Probability of Default (PD): 0.127%

Expected Loss: $5.72 (given a loan amount of $5,000 and 10% recovery rate)



In [17]:
df.dtypes

credit_lines_outstanding      int64
loan_amt_outstanding        float64
total_debt_outstanding      float64
income                      float64
years_employed                int64
fico_score                    int64
default                       int64
dtype: object

In [18]:
from sklearn.model_selection import train_test_split
from sklearn.preprocessing import StandardScaler
from sklearn.linear_model import LogisticRegression

# Define feature set and target
X = df[['credit_lines_outstanding', 'loan_amt_outstanding', 'total_debt_outstanding',
        'income', 'years_employed', 'fico_score']]
y = df['default']

# Train-test split
X_train, X_test, y_train, y_test = train_test_split(X, y, test_size=0.2, random_state=42)

# Scaling
scaler = StandardScaler()
X_train_scaled = scaler.fit_transform(X_train)
X_test_scaled = scaler.transform(X_test)

In [19]:
# Train the model
model = LogisticRegression()
model.fit(X_train_scaled, y_train)

In [20]:
import numpy as np

def calculate_expected_loss(borrower_features, model=model, scaler=scaler, recovery_rate=0.10):
    """
    borrower_features: dict of 6 features
    """
    feature_order = ['credit_lines_outstanding', 'loan_amt_outstanding',
                     'total_debt_outstanding', 'income', 'years_employed', 'fico_score']
    
    input_data = np.array([[borrower_features[feature] for feature in feature_order]])
    input_scaled = scaler.transform(input_data)
    
    pd = model.predict_proba(input_scaled)[0][1]
    lgd = 1 - recovery_rate
    expected_loss = pd * lgd * borrower_features['loan_amt_outstanding']
    
    return {'probability_of_default': pd, 'expected_loss': expected_loss}


In [21]:
example_borrower = {
    'credit_lines_outstanding': 3,
    'loan_amt_outstanding': 8000.0,
    'total_debt_outstanding': 12000.0,
    'income': 50000.0,
    'years_employed': 5,
    'fico_score': 650
}

calculate_expected_loss(example_borrower)
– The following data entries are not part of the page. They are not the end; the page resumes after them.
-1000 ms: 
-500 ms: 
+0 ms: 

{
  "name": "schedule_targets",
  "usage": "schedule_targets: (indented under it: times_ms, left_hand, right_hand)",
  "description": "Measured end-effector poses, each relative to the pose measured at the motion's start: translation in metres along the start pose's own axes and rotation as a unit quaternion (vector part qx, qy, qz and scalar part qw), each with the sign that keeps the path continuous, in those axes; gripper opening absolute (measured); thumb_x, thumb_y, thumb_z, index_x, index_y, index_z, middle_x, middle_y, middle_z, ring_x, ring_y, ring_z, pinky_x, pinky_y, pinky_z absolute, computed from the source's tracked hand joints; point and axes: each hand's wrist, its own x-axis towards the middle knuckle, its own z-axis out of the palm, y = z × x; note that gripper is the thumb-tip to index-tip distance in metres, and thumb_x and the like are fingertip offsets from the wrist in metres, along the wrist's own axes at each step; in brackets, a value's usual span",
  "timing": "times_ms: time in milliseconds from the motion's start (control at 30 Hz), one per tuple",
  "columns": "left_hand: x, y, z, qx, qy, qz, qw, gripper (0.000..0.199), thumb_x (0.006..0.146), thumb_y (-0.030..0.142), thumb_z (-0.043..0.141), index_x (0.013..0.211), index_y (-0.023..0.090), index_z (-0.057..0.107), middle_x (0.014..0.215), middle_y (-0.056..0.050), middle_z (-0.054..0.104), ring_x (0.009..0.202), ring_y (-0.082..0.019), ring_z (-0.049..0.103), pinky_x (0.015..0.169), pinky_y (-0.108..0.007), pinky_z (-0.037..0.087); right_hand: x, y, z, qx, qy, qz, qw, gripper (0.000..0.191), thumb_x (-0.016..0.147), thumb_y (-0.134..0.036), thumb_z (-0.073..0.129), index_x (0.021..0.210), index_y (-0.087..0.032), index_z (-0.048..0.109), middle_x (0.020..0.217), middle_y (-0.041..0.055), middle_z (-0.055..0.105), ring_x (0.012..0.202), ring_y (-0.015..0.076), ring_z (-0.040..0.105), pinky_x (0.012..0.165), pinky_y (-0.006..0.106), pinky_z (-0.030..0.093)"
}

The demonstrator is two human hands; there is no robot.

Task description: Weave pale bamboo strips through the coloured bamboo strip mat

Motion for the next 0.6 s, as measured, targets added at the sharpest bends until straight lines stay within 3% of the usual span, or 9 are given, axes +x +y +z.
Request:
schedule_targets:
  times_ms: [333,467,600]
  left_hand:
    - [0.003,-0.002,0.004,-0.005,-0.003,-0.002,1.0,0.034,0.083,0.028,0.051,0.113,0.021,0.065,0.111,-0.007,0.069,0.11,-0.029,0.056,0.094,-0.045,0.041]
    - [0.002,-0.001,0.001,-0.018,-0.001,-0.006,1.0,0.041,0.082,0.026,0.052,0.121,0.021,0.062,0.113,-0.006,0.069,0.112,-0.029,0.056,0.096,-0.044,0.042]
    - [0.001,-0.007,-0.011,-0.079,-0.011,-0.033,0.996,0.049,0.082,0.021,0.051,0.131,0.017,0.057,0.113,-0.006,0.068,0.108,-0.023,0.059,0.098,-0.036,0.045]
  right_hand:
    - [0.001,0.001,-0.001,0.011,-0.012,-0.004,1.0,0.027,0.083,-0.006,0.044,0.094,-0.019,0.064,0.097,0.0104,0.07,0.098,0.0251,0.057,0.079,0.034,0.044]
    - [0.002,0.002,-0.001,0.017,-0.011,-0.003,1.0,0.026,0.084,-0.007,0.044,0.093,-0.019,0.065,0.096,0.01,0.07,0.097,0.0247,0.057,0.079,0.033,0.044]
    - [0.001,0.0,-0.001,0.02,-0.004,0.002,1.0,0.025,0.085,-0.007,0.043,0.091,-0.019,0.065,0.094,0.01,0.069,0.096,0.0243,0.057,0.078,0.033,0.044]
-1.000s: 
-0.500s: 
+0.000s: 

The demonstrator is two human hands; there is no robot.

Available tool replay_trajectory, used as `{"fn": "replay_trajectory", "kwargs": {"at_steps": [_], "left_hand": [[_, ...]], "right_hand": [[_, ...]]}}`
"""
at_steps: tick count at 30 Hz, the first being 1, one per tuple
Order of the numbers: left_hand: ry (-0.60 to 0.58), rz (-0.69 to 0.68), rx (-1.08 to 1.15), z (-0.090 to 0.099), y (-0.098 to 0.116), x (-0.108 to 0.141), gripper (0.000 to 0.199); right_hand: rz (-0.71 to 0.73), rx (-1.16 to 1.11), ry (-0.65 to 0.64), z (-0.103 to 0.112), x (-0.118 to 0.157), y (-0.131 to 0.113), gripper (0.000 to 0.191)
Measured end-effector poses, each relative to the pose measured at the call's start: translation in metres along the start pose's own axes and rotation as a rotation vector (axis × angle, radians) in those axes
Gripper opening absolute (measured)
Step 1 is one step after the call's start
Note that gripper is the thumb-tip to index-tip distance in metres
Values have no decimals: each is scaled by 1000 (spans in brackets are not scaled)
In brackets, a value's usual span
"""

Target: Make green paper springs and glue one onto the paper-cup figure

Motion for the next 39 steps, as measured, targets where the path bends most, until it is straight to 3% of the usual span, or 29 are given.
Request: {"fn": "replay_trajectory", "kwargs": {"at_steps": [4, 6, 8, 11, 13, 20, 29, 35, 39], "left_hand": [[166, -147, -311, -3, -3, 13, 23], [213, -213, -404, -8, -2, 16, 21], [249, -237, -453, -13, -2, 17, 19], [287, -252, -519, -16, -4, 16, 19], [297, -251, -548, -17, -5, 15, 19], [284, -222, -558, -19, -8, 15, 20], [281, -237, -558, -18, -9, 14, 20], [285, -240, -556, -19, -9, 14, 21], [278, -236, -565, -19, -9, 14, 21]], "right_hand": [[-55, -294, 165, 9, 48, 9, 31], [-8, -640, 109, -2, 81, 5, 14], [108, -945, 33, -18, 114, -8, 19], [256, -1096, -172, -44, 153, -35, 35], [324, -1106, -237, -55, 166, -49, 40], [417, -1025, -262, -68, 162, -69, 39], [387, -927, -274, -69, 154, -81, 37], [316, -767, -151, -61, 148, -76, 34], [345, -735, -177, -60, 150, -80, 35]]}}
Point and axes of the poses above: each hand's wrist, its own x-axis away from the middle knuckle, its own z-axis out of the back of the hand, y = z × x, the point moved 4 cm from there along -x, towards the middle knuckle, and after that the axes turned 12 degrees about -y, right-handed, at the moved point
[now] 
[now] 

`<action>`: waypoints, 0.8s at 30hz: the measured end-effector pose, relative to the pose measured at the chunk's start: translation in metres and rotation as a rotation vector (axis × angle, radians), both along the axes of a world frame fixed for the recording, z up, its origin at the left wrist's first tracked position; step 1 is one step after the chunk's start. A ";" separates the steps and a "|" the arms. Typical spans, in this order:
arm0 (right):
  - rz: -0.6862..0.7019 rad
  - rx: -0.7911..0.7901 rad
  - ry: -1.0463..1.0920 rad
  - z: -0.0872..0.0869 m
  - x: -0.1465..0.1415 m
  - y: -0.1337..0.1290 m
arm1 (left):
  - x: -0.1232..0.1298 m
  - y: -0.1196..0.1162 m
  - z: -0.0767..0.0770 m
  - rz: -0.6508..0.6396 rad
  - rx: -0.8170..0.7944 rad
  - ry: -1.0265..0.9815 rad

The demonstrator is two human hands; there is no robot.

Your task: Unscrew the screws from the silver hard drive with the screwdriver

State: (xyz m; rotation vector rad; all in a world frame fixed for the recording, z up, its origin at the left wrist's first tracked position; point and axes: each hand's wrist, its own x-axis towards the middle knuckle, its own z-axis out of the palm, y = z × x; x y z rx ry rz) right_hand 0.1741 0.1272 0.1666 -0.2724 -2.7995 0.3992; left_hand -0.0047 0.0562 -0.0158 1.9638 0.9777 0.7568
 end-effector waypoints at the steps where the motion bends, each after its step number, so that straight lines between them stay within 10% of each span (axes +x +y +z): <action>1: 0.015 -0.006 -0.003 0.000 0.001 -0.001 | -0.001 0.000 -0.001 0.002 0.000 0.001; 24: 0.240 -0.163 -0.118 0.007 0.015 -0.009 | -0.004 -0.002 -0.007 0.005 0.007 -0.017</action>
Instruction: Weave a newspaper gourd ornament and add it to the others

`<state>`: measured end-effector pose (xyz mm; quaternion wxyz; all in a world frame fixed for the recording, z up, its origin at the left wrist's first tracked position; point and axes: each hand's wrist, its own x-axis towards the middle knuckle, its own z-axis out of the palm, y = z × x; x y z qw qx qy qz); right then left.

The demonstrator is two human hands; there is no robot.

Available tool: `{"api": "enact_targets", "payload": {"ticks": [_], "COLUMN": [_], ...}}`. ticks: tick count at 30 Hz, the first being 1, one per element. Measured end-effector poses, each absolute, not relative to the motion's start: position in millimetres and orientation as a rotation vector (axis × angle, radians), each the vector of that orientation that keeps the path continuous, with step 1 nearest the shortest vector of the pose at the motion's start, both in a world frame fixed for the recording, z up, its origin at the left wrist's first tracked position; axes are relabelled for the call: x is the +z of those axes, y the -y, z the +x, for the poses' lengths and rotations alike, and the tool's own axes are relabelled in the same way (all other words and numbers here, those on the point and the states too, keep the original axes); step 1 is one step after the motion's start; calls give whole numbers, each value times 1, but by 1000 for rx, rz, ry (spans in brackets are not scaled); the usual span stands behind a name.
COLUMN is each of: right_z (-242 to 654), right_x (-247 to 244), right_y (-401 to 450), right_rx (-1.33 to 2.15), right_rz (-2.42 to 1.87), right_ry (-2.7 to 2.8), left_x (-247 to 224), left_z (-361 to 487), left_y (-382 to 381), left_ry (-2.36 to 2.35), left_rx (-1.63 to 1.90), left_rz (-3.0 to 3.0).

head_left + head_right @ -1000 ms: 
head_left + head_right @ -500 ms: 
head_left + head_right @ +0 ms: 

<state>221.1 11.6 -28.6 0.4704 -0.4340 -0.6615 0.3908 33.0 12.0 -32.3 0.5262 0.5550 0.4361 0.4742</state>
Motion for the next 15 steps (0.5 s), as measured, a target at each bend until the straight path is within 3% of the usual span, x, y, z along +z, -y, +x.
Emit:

{'probability_of_default': np.float64(0.11771059750569704),
 'expected_loss': np.float64(847.5163020410187)}

Interpretation:
Probability of Default (PD):
The borrower has an 11.77% estimated chance of defaulting on their loan.

Expected Loss (EL):
If the borrower does default, the bank expects to lose $847.52, based on:

The loan amount

A 90% loss given default (LGD = 1 - 0.10)

The risk manager has collected data on the loan borrowers. The data is in tabular format, with each row providing details of the borrower, including their income, total loans outstanding, and a few other metrics. There is also a column indicating if the borrower has previously defaulted on a loan. You must use this data to build a model that, given details for any loan described above, will predict the probability that the borrower will default (also known as PD: the probability of default). Use the provided data to train a function that will estimate the probability of default for a borrower. Assuming a recovery rate of 10%, this can be used to give the expected loss on a loan.

You should produce a function that can take in the properties of a loan and output the expected loss.
You can explore any technique ranging from a simple regression or a decision tree to something more advanced. You can also use multiple methods and provide a comparative analysis.